**EXERCISE PROMPT**
Once the pictures are set aside, reproduce all of the records exactly.

*** Block opens ***

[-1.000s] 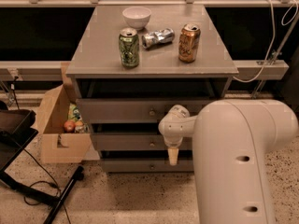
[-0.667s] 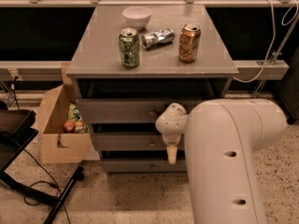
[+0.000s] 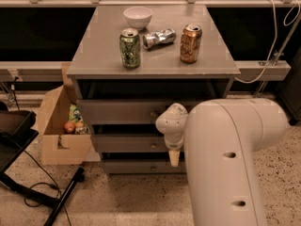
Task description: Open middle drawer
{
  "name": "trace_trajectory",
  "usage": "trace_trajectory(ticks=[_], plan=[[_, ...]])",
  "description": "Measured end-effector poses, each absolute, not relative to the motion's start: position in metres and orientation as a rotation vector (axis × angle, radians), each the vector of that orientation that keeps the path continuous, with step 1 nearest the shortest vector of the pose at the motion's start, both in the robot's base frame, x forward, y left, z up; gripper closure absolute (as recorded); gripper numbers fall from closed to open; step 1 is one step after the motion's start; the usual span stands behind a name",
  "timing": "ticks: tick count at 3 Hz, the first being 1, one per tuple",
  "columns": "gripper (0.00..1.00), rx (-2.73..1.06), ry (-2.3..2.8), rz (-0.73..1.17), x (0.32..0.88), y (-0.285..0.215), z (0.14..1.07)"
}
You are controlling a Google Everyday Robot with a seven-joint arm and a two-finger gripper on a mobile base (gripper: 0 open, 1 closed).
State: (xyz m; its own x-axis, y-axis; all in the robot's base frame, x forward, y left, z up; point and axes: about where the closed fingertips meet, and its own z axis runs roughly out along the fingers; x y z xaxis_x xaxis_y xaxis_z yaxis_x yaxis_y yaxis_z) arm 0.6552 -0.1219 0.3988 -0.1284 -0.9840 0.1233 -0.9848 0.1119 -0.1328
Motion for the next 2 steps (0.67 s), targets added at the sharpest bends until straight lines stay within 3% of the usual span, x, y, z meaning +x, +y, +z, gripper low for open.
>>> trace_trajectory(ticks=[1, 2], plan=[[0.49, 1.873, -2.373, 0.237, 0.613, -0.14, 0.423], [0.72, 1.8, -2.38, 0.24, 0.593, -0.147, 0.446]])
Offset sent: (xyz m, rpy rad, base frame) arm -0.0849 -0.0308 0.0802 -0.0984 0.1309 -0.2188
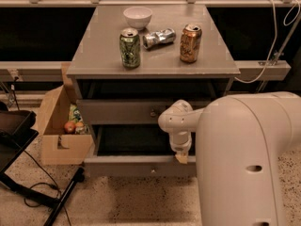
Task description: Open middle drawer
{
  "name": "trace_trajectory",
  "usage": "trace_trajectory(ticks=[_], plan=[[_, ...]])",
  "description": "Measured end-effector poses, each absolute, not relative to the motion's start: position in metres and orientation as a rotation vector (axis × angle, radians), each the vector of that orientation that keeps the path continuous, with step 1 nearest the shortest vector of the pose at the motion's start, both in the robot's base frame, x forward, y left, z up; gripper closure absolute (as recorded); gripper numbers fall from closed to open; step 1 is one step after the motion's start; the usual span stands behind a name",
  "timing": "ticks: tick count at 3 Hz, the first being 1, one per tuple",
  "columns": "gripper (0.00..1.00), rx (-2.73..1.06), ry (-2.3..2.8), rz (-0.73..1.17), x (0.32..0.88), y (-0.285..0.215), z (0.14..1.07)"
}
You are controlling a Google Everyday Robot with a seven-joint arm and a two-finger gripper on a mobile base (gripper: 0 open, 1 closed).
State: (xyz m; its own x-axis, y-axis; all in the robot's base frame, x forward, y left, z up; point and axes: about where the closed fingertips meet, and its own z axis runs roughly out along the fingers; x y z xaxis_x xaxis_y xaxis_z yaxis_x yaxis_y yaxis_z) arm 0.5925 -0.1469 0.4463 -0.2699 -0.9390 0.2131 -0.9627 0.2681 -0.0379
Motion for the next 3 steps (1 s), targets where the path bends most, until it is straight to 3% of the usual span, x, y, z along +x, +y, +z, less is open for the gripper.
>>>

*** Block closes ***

**ANSWER**
[-1.000s] 
[-0.667s] 
[+0.000s] 
Task description: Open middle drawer
{
  "name": "trace_trajectory",
  "usage": "trace_trajectory(ticks=[_], plan=[[_, ...]])",
  "description": "Measured end-effector poses, each absolute, not relative to the motion's start: position in metres and orientation as a rotation vector (axis × angle, radians), each the vector of that orientation that keeps the path continuous, with step 1 nearest the shortest vector of the pose at the motion's start, both in the robot's base frame, x forward, y left, z up; gripper closure absolute (as recorded); gripper numbers fall from closed to open; step 1 is one step after the motion's start; the usual span stands behind a name",
  "timing": "ticks: tick count at 3 Hz, the first being 1, one per tuple",
  "columns": "gripper (0.00..1.00), rx (-2.73..1.06), ry (-2.3..2.8), rz (-0.73..1.17), x (0.32..0.88), y (-0.285..0.215), z (0.14..1.07)"
}
You are controlling a Google Everyday Robot with a seven-joint arm and a two-finger gripper on a mobile base (gripper: 0 open, 1 closed).
State: (xyz m; its own x-axis, y-axis; all in the robot's base frame, x forward, y left, z up; point and axes: about where the closed fingertips meet, and its own z axis runs roughly out along the fingers; x y z xaxis_x xaxis_y xaxis_z yaxis_x yaxis_y yaxis_z) arm 0.6552 -0.1219 0.3988 -0.1284 -0.9840 0.1233 -0.9848 0.1119 -0.1328
Motion for the next 2 steps (0.67 s), targets added at the sharpest bends until straight lines stay within 3% of the usual span, x, y, z meaning +x, +y, +z, gripper low for open.
>>> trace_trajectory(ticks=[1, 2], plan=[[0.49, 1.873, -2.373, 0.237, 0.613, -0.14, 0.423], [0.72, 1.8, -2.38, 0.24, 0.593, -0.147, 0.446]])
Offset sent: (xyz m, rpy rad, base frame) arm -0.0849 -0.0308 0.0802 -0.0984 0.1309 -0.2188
Task description: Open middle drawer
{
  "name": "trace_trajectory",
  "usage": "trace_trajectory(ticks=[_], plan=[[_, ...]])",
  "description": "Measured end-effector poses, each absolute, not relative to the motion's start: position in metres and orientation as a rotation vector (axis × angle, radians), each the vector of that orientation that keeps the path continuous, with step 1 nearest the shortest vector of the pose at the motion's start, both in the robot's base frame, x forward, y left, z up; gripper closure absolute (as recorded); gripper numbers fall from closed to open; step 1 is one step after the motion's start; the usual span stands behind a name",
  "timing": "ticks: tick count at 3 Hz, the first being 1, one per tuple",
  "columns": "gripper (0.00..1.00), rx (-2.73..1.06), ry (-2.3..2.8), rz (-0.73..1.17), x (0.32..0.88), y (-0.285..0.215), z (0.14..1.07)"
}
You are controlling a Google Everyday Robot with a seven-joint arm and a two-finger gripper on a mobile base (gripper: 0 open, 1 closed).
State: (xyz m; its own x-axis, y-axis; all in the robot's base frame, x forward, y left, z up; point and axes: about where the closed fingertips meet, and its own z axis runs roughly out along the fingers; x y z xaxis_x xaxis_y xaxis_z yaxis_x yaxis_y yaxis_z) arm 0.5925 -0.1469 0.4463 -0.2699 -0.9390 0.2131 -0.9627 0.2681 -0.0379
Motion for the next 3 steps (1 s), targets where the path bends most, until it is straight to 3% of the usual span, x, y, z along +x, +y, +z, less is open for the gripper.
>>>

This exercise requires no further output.